Quanto à execução de sentenças de anulação de actos administrativos, prevista nos artigos 173.º a 179.º do CPTA, a lei não obriga à cumulação dos pedidos de anulação de actos positivos com os de condenação à prática do acto devido ou ao restabelecimento da situação hipotética, mas a não cumulação não significa a preclusão da faculdade de exercer estas pretensões.  
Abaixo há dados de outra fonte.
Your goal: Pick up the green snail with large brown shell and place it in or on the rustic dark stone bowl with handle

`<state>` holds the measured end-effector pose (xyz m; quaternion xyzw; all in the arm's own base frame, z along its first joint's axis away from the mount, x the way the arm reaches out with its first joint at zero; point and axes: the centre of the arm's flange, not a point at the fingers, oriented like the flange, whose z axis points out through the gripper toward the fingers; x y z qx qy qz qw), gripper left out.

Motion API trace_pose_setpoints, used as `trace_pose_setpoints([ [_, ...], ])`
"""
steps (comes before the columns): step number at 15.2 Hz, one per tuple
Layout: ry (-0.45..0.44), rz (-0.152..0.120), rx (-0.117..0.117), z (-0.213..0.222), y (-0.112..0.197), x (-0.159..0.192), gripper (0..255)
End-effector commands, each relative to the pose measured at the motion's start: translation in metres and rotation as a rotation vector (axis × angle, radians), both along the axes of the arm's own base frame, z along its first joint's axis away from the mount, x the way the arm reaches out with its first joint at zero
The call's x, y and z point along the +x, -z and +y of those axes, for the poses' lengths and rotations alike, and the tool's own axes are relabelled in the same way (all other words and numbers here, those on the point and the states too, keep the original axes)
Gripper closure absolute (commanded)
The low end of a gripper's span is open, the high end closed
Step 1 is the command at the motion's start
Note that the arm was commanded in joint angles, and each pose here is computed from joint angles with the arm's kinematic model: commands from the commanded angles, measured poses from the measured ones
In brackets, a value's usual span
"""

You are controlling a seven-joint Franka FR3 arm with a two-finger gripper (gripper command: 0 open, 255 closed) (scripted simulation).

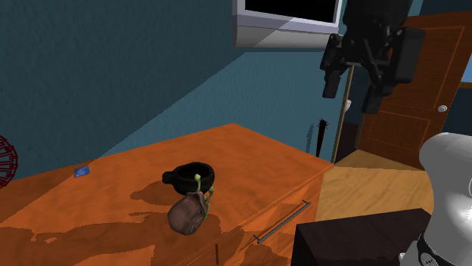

No entanto, a doutrina entende que existem algumas lacunas na lei. Assim sendo, às três formas supra mencionadas juntam-se a execução de sentenças que imponham uma obrigação que tenha por objecto um facto negativo (de non facere ou de pati) e a execução de sentença de declaração de ilegalidade por omissão de normas.
Quanto às sentenças declarativas é normal que a lei nada consagre, visto que em princípio estas não são passiveis de execução. Todavia, quando destas sentenças possam resultar imposições para a Administração ou quando se trate de uma sentença de declaração de nulidade, ainda que sejam meras sentenças declarativas podem ser susceptíveis de execução.



4.    Em síntese…

O problema da execução de sentenças administrativas – que adquiria uma dimensão quase mítica devido à impossibilidade da Justiça dar ordens à Administração e por se considerar que o cumprimento das sentenças era, nas palavras do Professor Vasco Pereira da Silva, uma graça da Administração, dado que ela era detentora do monopólio da força pública – encontra-se actualmente resolvido de forma mais eficaz.
Isto porque o regime consagrado no CPTA criou um novo contexto de plena jurisdição declarativa, a partir do artigo 205.º/2 e 3 da Constituição da República Portuguesa passou a retirar-se a obrigatoriedade das sentenças administrativas para as entidades públicas, foi instituído um verdadeiro processo administrativo executivo devido ao princípio da plena jurisdição executiva do artigo 3.º/3 CPTA e foi assegurado o cumprimento efectivo pela Administração Pública do dever de execução especifica das sentenças. Todas estas inovações que se traduzem numa intensificação dos poderes judiciais de execução perante as autoridades administrativas que, é importante referir, não ofende o princípio da separação de poderes nem o respeito pela discricionariedade administrativa.
A aproximação entre o processo executivo administrativo e o processo executivo civil é evidente, por isso o Professor Vasco Pereira da Silva afirma que as regras do nosso ordenamento jurídico configuram um “processo especial de execução”[7].





Joana Marques, 19657


BIBLIOGRAFIA:
·         ALMEIDA, MÁRIO AROSO DE (2012) – Manual de Processo Administrativo, Almedina
·         ALMEIDA, MÁRIO AROSO DE (2004) – O Novo Regime do Processo nos Tribunais Administrativos, Almedina
·         AMARAL, DIOGO FREITAS (2011) – Curso de Direito Administrativo, Almedina
·         ANDRADE, CARLOS VIEIRA DE (2009) – A Justiça Administrativa, Almedina
·         MACHETE, RUI (2002) – Execução de Sentenças Administrativas, em Cadernos de Justiça Administrativa, n.º 34
·         OLIVEIRA, MÁRIO ESTEVES DE; OLIVEIRA, RODRIGO ESTEVES DE (2004) – Código de Processo nos Tribunais Administrativos; Estatuto dos Tribunais Administrativos e Fiscais Anotado, Volume I Almedina
·         SILVA, VASCO PEREIRA DA (2009) – O Contencioso Administrativo no Divã da Psicanálise, Almedina
·         SILVA, VASCO PEREIRA DA (1989) – Para um Contencioso Administrativo dos Particulares, Almedina
·         SOUSA, MARCELO REBELO DE; MATOS, ANDRÉ SALGADO DE (2006) – Direito Administrativo Geral, Tomo III, Dom Quixote




[1] Artigo 46.º/1/a) do Código de Processo Civil
[2] Em vigor até 2004
[3] vide Vieira de Andrade
[4] vide Freitas do Amaral
[5] O Professor Freitas do Amaral acentua as limitações de uma execução forçada no processo administrativo, no caso de serem as autoridades exequendas que detêm o poder de coagir.